キボウがホワイトボードを置いて、すぐに戻ってきた。


「ユメー、まほうのみいるー?」

「魔法の実にゃ?」

「ユリ、ネコー。ユメ、てんいー」

「ユリが猫に変身出来るようにしたあの実にゃ? 私は再び転移が出来るようになるにゃ?」

「わかんない」


確率が低いと言う意味かな?


「貴重なものにゃ?」

「だいじー」

「なら、要らないにゃ。キボウには迷惑かもしれないけど、転移は頼んだにゃ」

「だいじょぶー。キボー、てんいー!」


キボウが転移してくれるなら、私自身が転移できなくてもそんなに困らないと思う。家に戻るのは出来るみたいだしね。

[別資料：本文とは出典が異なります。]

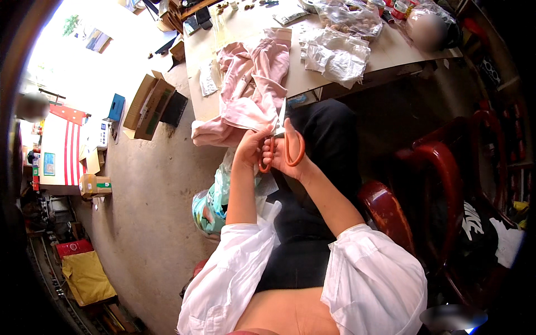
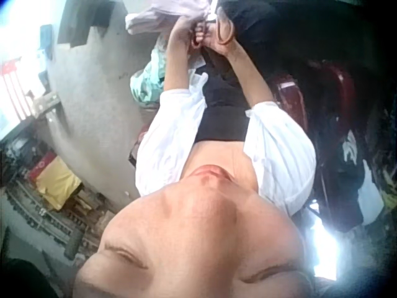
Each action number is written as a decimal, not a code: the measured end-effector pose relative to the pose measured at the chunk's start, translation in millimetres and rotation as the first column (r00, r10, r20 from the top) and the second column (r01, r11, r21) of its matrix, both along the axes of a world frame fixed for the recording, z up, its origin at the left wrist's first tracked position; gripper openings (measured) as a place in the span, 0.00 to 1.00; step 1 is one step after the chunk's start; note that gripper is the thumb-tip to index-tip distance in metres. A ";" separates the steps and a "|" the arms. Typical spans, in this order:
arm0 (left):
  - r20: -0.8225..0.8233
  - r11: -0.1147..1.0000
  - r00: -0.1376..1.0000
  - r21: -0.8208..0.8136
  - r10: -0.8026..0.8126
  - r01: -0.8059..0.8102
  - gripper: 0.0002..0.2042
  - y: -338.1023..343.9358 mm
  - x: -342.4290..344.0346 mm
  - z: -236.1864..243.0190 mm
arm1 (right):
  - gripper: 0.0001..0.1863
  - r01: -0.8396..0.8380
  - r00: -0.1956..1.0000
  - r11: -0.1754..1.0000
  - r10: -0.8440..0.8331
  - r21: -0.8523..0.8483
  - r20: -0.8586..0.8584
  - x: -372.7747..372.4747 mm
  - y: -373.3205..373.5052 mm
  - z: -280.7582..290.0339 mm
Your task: The person uses orange-handled scissors to cut a piece of white plastic packaging and then cuts a pink piece of fabric. The person is seated at a table in a cluttered room, handling the materials one at a time.
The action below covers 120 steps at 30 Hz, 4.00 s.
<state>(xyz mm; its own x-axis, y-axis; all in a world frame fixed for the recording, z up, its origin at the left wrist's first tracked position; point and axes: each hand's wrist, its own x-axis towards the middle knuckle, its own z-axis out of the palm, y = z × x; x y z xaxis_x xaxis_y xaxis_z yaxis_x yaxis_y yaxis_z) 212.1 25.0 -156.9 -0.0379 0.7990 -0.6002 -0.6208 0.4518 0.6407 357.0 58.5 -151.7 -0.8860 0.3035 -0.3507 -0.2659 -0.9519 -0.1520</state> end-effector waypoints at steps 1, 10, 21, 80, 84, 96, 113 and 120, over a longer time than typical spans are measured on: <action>0.116 1.000 0.993 -0.001 -0.015 0.015 0.10 0.0 0.1 -5.8 | 0.43 0.021 0.999 1.000 -0.021 -0.013 0.046 1.4 2.8 -1.0; 0.267 0.983 0.963 0.158 0.046 -0.091 0.10 -2.3 -0.8 -24.6 | 0.37 0.080 0.977 0.975 -0.118 0.207 0.178 -9.3 -1.8 -12.0; 0.173 0.931 0.941 0.174 0.292 -0.321 0.08 10.0 16.8 -20.5 | 0.22 0.132 0.983 0.989 -0.122 -0.067 0.136 4.9 -3.5 -11.2; 0.111 0.864 0.971 0.444 0.211 -0.239 0.14 -27.2 58.3 48.6 | 0.31 0.218 0.926 0.895 -0.315 0.388 0.207 19.4 9.1 17.8; 0.227 0.875 0.957 0.406 0.183 -0.263 0.14 -12.7 47.0 28.4 | 0.32 0.121 0.955 0.895 -0.223 0.429 0.196 27.9 11.1 28.1; 0.168 0.906 0.983 0.399 0.075 -0.137 0.19 -14.6 44.4 39.3 | 0.40 0.082 0.986 0.952 -0.121 0.295 0.118 33.2 19.5 39.9; 0.146 0.878 0.969 0.411 0.201 -0.244 0.25 -30.0 54.6 48.3 | 0.29 0.464 0.810 0.808 -0.553 0.363 0.195 50.0 65.7 19.0; 0.134 0.856 0.984 0.488 0.118 -0.169 0.25 54.3 43.0 73.2 | 0.26 0.452 0.855 0.806 -0.513 0.383 0.070 86.3 52.1 12.7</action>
<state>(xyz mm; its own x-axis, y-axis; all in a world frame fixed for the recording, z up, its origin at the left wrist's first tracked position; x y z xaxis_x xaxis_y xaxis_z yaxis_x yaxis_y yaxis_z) 255.1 79.3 -83.6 -0.1385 0.9814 -0.1332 -0.7239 -0.0085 0.6899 443.3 110.6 -139.0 -0.5320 0.8031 -0.2685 -0.6194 -0.5852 -0.5233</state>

キボウは張りきって城に転移してくれた。ちゃんとソウの部屋だ。


「ユメ様、お待ちしておりました」

「サンダーソニア、久しぶりにゃ」

「今日は、ゆっくりされると伺っております」


「サンダーソニア、お願いがあるにゃ」

「何でございますか?」

「私の事は、ユメちゃんと呼んで欲しいのにゃ。私の記憶は、今月が限界みたいにゃ。すでに、世界樹の森に行ったことを思い出せないにゃ」


驚いた顔をしたあと、慌てて答えるようだ。


「か、かしこまりました」


少し青い顔をして、サンダーソニアは考え込んでいた。


「あの、ユメさ、いえ、ユメちゃん、痛かったり、辛かったりはございませんか?」

「大丈夫にゃ。毎日幸せにゃ」

「それならよかったです」


やっとサンダーソニアは笑顔になった。


「待っていたと言うことは、移動するのにゃ?」

「はい。今日は、(わたくし)のサロンで集まります」

「カンパニュラは来るのにゃ?」

「はい。勿論でございます」


私は安心して、サンダーソニアの案内について行った。


部屋は広く、サンダーソニアの侍女たちの他、カンパニュラの侍女たちもみんな揃っていた。

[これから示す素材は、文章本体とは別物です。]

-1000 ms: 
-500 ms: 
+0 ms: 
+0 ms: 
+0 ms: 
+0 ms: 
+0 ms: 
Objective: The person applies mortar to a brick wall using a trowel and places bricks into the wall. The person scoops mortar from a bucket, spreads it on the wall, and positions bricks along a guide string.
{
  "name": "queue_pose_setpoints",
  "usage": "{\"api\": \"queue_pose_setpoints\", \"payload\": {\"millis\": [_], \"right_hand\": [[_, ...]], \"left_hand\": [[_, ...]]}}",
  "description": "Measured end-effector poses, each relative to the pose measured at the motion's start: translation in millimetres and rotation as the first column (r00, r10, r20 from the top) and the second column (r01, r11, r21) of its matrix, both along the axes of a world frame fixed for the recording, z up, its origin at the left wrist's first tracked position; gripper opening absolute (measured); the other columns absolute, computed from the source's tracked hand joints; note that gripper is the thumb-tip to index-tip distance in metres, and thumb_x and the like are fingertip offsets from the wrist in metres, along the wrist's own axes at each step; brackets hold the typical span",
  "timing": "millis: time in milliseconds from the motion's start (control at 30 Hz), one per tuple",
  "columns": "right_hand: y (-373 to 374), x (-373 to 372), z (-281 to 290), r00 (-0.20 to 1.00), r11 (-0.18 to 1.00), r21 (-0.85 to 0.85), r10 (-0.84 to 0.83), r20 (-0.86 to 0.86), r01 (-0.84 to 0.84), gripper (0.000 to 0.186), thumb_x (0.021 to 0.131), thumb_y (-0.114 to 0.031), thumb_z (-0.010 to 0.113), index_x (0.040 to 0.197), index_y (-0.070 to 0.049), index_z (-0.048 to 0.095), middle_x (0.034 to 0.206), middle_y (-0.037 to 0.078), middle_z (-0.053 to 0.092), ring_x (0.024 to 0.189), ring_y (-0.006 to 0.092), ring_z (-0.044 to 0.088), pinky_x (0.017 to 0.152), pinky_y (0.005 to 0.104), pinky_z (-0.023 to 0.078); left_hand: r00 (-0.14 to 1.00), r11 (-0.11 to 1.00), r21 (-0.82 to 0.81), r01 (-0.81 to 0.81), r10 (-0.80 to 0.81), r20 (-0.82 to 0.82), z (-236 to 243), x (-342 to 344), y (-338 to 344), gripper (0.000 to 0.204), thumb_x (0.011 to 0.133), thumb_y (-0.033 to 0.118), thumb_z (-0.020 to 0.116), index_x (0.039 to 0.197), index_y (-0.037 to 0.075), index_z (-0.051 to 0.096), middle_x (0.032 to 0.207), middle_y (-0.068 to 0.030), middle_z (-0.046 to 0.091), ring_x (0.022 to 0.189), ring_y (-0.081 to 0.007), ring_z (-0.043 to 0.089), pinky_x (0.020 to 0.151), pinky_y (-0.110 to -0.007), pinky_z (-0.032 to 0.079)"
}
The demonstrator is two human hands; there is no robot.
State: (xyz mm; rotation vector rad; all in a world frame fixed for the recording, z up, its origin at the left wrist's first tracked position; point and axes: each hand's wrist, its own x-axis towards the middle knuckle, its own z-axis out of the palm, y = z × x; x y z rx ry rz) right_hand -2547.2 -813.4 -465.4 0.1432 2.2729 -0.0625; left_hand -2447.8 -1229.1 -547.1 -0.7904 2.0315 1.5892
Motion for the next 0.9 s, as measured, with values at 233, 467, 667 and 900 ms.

今日のお菓子を提供し、普通の紅茶が出され、一段落(いちだんらく)すると質問された。


「ユメさ、ユメちゃん、質問がございます」

「なんにゃー」

「先日いただいた梅ジュースと言うのは、ユリ様のお店で販売されるのですか?」

「聞いてないけどにゃ。たくさんは作ってなかったにゃ。売るほどはないと思うにゃ」


梅酒はたくさん作っていたけど、梅ジュースは3瓶しか作らなかったのに、1瓶はここに持ってきたんだよね。


「作るのは難しいのですか?」

「カンパニュラよりも幼い女児も仕込みを手伝っていたにゃ。材料の入手と秤を使えるなら作れると思うにゃ」

「材料でございますか」


メイプルたちも追加を頼んできたし、大人気だなぁ。


「もしかして、もう無いのにゃ? 無いなら瓶は返してにゃ」

「中にあった実はどうしたらよろしいでしょうか?」

「ユリは、水と砂糖を足してジャムを作ったり出来るわって言っていたにゃ」


ここで、カンパニュラが手を上げた。


「ゆめさま、ユリさまに、つくりかたをおそわることは、できないですか?」

「簡単だからにゃ、材料さえどうにかなるなら、私でも教えられるにゃ。仕入れはユリに聞いておくにゃ」


「あの、王妃様が、梅酒と言うお酒をユリ様から贈られたと伺っております、こちらは難しいのでしょうか?」

「作り方は、梅ジュースよりも簡単にゃ。材料次第にゃ」


梅ジュースの質問だらけの歓談になった。


「今日、ユリが戻ってきたら聞いてみるにゃ。瓶を用意するのはソウだから、ソウにも聞いてみるにゃ」

「よろしくお願い致します」「よろしくお願い致します」


ほぼ全員から頼まれた。


家に戻り、ソウとキボウと3人でお昼ごはんを食べ、今日の話をした。


「瓶は腐らないから、注文だけしておくよ。ユリに言われるまで向こうの俺の家に置いておけば、問題ないしな」

「ソウ、ありがとにゃ!」


夕方帰ってきたユリに、リラの件と、メイプルの件と、城の件を話した。ユリは、やっぱりねーと言って、笑っていた。